Summary of this case from Glynn v. AltobelliOpinion
November 30, 1998
Appeal from the Supreme Court, Kings County (Arniotes, J.).
Ordered that the judgment is affirmed, with costs.
Although as a general rule courts should exercise their discretionary power over damage awards sparingly ( see, Cochetti v. Gralow, 192 A.D.2d 974, 975; Shurgan v. Tedesco, 179 A.D.2d 805, 806), they are accorded considerable latitude in this regard ( see, Prunty v. YMCA of Lockport, 206 A.D.2d 911, 912). In the present case, the evidence established that the plaintiff Roy DePasquale has suffered serious and constant pain in his neck and back for the four-year period prior to the verdict, and the jury determined he would suffer the same or similar pain for a period of one year following the verdict. With regard to future pain and suffering, the jury found that his injuries were severe enough to justify a $50,000 damage award for one year. It is inconsistent, on this record, to simultaneously find that Mr. DePasquale's damages for past pain and suffering were only $20,000 for a period of four years (an average of $5,000 per year) ( see, Cochetti v. Gralow, supra; Powell v. New York City Tr. Auth., 186 A.D.2d 728). Hence, the trial court acted properly in setting aside the verdict and ordering a new trial on the issue of damages for past pain and suffering.

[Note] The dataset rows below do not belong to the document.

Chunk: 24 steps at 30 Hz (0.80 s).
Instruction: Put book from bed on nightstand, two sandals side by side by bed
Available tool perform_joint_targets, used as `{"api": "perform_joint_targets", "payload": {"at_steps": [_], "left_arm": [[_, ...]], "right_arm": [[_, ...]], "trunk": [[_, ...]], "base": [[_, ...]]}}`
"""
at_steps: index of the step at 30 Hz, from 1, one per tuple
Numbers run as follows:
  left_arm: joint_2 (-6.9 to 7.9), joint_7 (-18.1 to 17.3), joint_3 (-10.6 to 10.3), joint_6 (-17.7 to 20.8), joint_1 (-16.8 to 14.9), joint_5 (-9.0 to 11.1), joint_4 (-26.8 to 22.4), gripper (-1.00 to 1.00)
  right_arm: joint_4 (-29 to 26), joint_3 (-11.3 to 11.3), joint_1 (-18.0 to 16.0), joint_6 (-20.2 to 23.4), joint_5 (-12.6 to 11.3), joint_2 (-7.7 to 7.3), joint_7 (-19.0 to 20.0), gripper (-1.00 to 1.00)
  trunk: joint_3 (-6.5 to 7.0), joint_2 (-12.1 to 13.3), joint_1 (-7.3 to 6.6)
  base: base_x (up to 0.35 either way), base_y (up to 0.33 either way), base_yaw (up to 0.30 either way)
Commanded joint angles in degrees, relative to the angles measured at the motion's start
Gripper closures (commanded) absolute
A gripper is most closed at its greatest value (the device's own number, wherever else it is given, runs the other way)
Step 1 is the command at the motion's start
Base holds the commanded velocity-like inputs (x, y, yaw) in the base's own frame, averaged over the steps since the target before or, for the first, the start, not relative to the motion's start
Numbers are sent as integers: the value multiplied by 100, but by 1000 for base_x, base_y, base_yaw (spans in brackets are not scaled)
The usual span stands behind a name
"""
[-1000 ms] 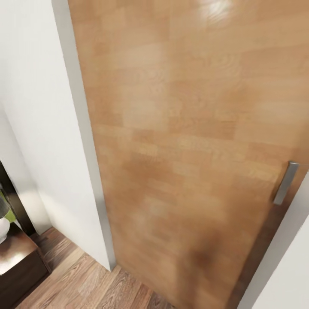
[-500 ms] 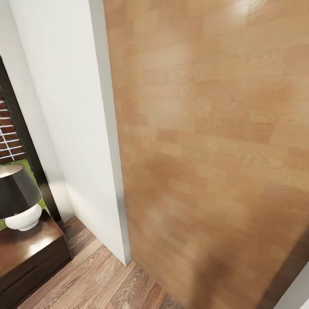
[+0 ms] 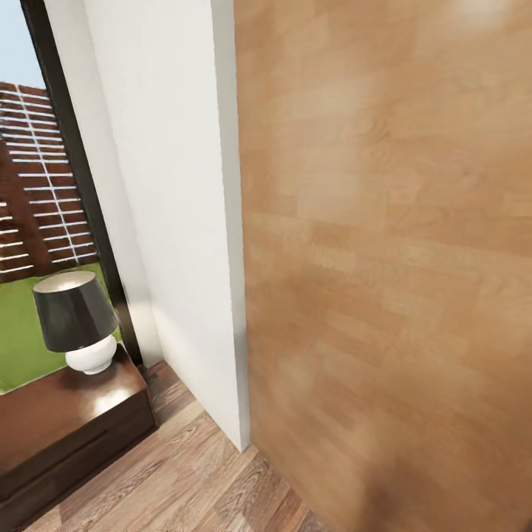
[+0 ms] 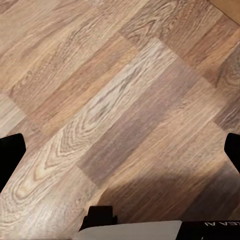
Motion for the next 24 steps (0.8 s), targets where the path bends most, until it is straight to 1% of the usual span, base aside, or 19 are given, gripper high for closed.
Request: {"api": "perform_joint_targets", "payload": {"at_steps": [1, 24], "left_arm": [[-1, 3, 0, -13, -2, -2, -1, -100], [-1, 3, -8, -13, -2, -2, -1, -100]], "right_arm": [[1, -5, -1, -17, -2, 0, 2, -100], [0, -5, -1, -17, -2, 0, -1, -100]], "trunk": [[-5, -3, 0], [-5, -3, 0]], "base": [[0, 0, 292], [0, 0, 292]]}}
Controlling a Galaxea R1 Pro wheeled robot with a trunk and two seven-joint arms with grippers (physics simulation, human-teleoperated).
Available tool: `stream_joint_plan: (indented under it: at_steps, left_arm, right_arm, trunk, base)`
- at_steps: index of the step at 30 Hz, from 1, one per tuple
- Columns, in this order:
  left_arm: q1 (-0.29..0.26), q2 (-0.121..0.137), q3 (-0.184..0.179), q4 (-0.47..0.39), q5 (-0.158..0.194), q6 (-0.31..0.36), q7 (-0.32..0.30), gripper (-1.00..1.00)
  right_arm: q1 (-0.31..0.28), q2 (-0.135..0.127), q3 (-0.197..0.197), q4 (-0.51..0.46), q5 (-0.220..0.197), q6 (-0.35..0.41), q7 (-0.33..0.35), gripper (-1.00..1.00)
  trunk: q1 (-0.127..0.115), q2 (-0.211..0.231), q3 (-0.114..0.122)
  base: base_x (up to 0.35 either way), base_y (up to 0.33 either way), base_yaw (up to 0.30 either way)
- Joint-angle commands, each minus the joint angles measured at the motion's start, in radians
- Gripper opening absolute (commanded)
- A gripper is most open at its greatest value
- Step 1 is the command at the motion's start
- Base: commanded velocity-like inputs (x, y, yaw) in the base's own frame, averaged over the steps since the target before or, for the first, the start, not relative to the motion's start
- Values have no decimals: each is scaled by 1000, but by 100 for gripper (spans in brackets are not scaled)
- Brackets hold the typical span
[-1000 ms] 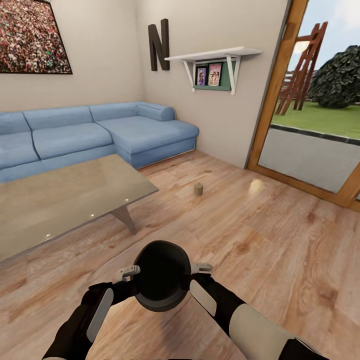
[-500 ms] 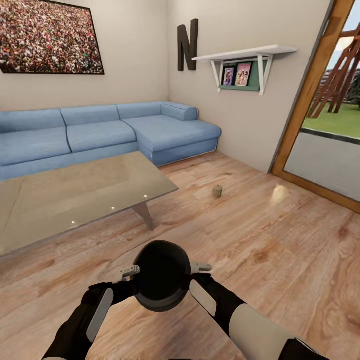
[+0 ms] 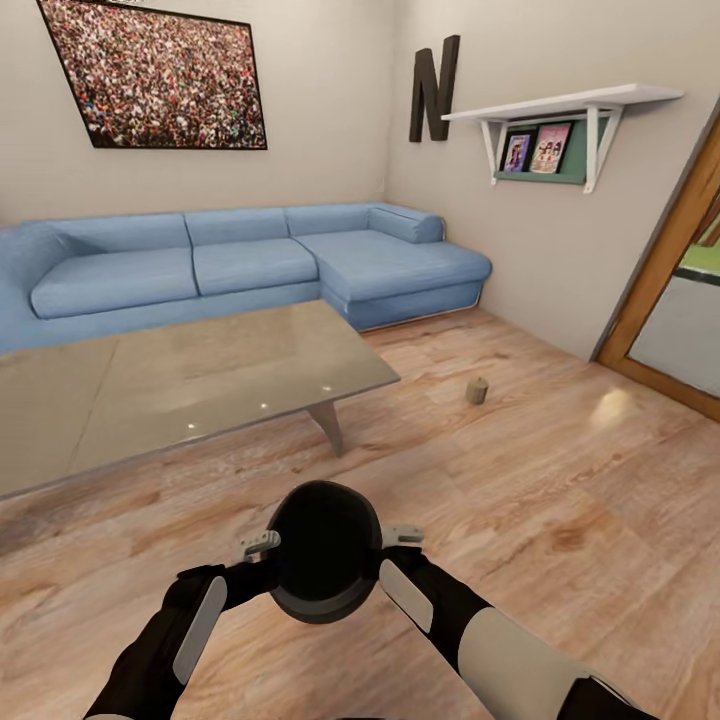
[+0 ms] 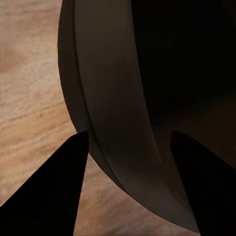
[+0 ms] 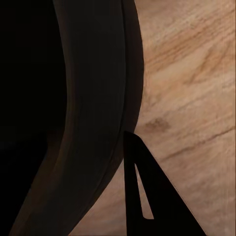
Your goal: Place each of the two pumpkins and all three candles from the living room inside a cabinet in the living room (use any cabinet), then make sure every cabinet is closed, and position the cauldron so it is next to a table in the living room.
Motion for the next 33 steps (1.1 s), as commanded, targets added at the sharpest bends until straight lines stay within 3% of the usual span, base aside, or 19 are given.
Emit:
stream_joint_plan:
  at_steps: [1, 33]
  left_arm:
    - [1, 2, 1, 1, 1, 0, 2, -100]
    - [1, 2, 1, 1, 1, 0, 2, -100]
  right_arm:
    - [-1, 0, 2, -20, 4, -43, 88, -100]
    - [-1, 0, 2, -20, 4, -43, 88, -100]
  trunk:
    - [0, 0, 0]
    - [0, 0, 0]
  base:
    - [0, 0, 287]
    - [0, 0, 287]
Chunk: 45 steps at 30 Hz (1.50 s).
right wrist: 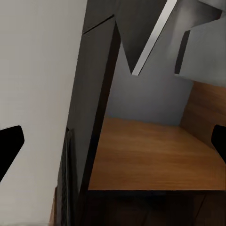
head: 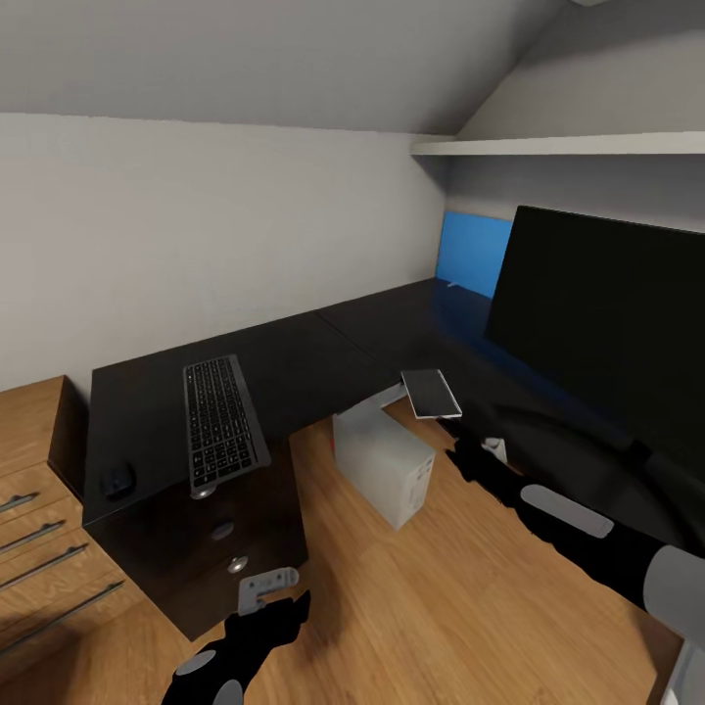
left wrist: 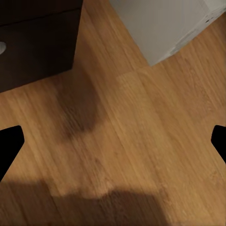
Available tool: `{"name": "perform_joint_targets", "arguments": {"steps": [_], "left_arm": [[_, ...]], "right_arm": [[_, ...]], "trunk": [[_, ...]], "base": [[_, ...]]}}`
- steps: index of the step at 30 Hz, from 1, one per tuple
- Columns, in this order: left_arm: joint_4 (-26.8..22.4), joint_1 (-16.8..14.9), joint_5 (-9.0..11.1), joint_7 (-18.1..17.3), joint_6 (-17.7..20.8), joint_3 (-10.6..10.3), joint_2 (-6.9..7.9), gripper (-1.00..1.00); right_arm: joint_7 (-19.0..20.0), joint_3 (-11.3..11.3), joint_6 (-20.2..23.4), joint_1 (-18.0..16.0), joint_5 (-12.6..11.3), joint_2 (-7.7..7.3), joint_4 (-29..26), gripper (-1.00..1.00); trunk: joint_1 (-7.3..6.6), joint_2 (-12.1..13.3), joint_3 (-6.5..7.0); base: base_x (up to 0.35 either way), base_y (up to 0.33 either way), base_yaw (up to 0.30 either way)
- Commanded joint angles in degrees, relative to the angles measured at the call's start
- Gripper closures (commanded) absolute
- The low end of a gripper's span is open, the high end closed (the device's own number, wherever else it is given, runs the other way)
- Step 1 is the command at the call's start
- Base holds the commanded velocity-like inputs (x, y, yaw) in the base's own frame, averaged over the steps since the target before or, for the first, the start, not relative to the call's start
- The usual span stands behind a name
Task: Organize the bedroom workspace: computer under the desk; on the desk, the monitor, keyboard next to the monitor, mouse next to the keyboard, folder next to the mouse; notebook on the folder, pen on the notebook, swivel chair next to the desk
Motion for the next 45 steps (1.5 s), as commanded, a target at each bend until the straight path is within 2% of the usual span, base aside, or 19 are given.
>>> {"name": "perform_joint_targets", "arguments": {"steps": [1,5,6,9,10,15,18,21,34,40,45], "left_arm": [[-0.1,0.0,0.6,0.5,0.1,-0.1,-0.02,-1.0],[-0.1,0.0,0.6,0.5,0.1,-0.1,-0.05,-1.0],[-0.1,0.0,0.6,0.5,0.1,-0.1,-0.04,-1.0],[-0.1,0.0,0.6,0.5,0.1,-0.1,-0.05,-1.0],[0.0,0.0,0.7,0.5,0.2,-0.1,-0.06,-1.0],[0.0,0.0,0.7,0.5,0.2,-0.1,-0.06,-1.0],[0.0,0.0,0.7,0.5,0.2,-0.2,-0.06,-1.0],[0.0,0.0,0.7,0.6,0.1,-0.2,-0.12,-1.0],[0.1,0.0,0.6,0.7,0.0,-0.2,-0.15,-1.0],[0.5,0.0,0.5,0.7,0.0,-0.3,-0.15,-1.0],[0.6,0.0,0.6,0.7,0.0,-0.3,-0.15,-1.0]], "right_arm": [[0.6,0.4,0.1,-0.1,-0.7,-0.27,0.1,-1.0],[2.1,0.3,2.2,-0.1,-0.8,-1.04,1.1,-1.0],[2.8,0.1,4.8,-0.1,-0.9,-1.2,2.9,-1.0],[3.1,-0.5,6.8,0.0,-0.9,-1.23,4.2,-1.0],[3.3,-1.6,8.8,0.0,-0.9,-1.28,5.3,-1.0],[3.4,-2.3,9.2,0.0,-0.7,-1.24,5.6,-1.0],[3.4,-3.6,8.9,0.0,-0.6,-1.22,5.6,-1.0],[3.4,-5.2,7.8,0.0,-0.6,-1.19,5.7,-1.0],[3.3,-5.6,4.3,0.0,-0.7,-0.87,5.8,-1.0],[3.2,-5.8,3.4,0.0,-0.7,-0.1,5.7,-1.0],[3.3,-5.9,0.1,0.0,-0.7,1.89,5.7,-1.0]], "trunk": [[0.0,0.0,-0.04],[0.0,0.0,-0.04],[0.0,0.0,-0.04],[0.0,0.0,-0.04],[0.0,0.0,-0.04],[0.0,0.0,-0.04],[0.0,0.0,-0.04],[0.66,-1.2,-0.58],[3.51,-6.4,-2.92],[4.83,-8.9,-3.99],[5.93,-10.9,-4.89]], "base": [[0.0,0.0,0.0],[0.0,0.0,0.0],[0.0,0.0,0.0],[0.0,0.0,0.0],[0.0,0.0,0.0],[0.0,0.0,0.0],[0.0,0.0,0.0],[0.0,0.0,0.0],[0.0,0.0,0.0],[0.0,0.0,0.0],[0.0,0.0,0.0]]}}
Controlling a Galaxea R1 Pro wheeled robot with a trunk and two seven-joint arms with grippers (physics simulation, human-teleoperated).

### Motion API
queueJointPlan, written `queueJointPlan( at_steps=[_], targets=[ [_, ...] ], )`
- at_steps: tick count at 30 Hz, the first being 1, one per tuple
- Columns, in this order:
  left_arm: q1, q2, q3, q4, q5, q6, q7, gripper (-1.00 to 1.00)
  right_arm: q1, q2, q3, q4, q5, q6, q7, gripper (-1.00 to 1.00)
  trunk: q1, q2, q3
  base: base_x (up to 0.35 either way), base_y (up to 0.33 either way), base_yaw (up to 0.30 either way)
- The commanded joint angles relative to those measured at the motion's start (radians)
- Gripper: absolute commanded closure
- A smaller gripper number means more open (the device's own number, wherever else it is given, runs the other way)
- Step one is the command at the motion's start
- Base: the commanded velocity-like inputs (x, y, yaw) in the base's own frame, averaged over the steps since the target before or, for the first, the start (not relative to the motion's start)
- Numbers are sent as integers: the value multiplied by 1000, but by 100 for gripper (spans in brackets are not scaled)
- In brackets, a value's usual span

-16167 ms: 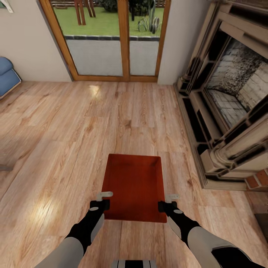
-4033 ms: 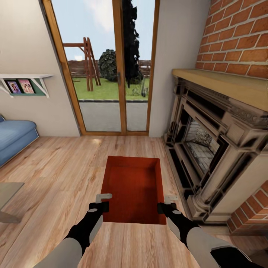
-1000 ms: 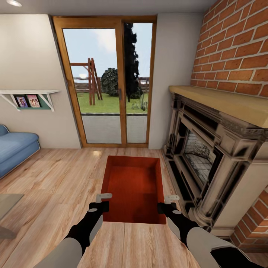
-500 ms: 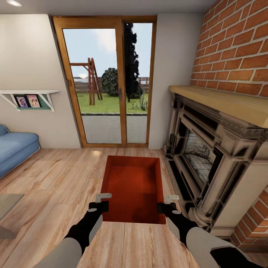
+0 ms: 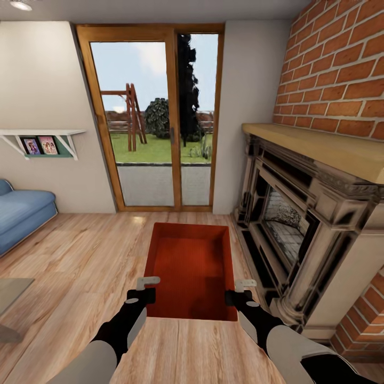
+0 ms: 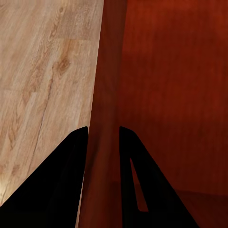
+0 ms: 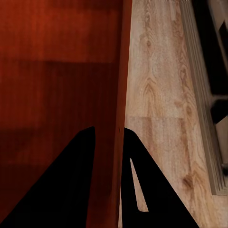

In light of the nature and consequences of the injuries sustained by Mr. DePasquale, the verdict, after retrial, of $100,000 for past pain and suffering did not deviate materially from what would be reasonable compensation ( see, CPLR 5501 [c]; Tariq v. Miller, 240 A.D.2d 395; Armbruster v. Buffalo China, 247 A.D.2d 880; Peck v. Tired Iron Transp., 209 A.D.2d 979; Brown v. Stark, 205 A.D.2d 725; Sharrow v. Dick Corp., 204 A.D.2d 966; Orris v. West, 189 A.D.2d 866; DeSisto v. New York Cit Tr. Auth., 151 A.D.2d 639).
We have considered the defendant's remaining contention and find it to be without merit.
Rosenblatt, J. P., Miller, Thompson and Joy, JJ., concur.